■ **PROBLEM REQUIREMENTS**
Output only the lines below from the one containing "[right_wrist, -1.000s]" to the one containing "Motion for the", exactly as written, both ends kept.
■ ■ ■ ■ ■
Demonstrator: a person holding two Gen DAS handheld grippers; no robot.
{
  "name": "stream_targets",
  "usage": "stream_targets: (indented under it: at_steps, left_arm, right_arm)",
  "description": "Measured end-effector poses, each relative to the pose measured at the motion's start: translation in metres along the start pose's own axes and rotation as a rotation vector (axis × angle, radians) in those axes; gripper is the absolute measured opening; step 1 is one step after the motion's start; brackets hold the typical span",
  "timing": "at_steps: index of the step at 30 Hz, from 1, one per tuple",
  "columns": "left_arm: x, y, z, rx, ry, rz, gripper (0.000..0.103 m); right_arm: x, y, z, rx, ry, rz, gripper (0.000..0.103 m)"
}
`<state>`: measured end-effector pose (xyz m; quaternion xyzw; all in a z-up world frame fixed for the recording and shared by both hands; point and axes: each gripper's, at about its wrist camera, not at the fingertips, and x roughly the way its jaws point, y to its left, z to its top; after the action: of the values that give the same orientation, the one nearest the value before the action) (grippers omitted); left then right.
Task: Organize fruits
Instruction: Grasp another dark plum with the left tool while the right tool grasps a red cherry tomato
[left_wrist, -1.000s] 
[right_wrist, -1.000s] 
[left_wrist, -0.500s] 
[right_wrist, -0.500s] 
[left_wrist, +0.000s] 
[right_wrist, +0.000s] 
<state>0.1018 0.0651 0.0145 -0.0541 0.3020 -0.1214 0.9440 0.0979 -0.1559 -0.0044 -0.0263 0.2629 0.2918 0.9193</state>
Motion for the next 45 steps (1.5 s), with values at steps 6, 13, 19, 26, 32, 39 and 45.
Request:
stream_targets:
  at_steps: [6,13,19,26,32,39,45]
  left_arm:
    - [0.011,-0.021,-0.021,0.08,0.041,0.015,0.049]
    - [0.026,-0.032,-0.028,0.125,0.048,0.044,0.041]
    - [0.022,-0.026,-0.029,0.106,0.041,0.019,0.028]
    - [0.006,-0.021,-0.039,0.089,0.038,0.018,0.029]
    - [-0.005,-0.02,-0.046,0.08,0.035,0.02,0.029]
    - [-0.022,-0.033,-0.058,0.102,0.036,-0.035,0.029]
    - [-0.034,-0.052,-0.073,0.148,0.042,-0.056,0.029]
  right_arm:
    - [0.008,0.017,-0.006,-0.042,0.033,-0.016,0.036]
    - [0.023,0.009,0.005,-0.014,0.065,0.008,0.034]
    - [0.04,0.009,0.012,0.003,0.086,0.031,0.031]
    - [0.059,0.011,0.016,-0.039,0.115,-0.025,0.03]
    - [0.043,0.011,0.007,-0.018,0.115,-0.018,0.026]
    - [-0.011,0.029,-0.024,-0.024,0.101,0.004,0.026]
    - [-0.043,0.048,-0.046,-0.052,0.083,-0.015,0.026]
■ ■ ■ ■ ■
■ **EXERCISE ANSWER**
[right_wrist, -1.000s] 
[left_wrist, -0.500s] 
[right_wrist, -0.500s] 
[left_wrist, +0.000s] 
[right_wrist, +0.000s] 
<state>0.1018 0.0651 0.0145 -0.0541 0.3020 -0.1214 0.9440 0.0979 -0.1559 -0.0044 -0.0263 0.2629 0.2918 0.9193</state>
Motion for the next 45 steps (1.5 s), with values at steps 6, 13, 19, 26, 32, 39 and 45.

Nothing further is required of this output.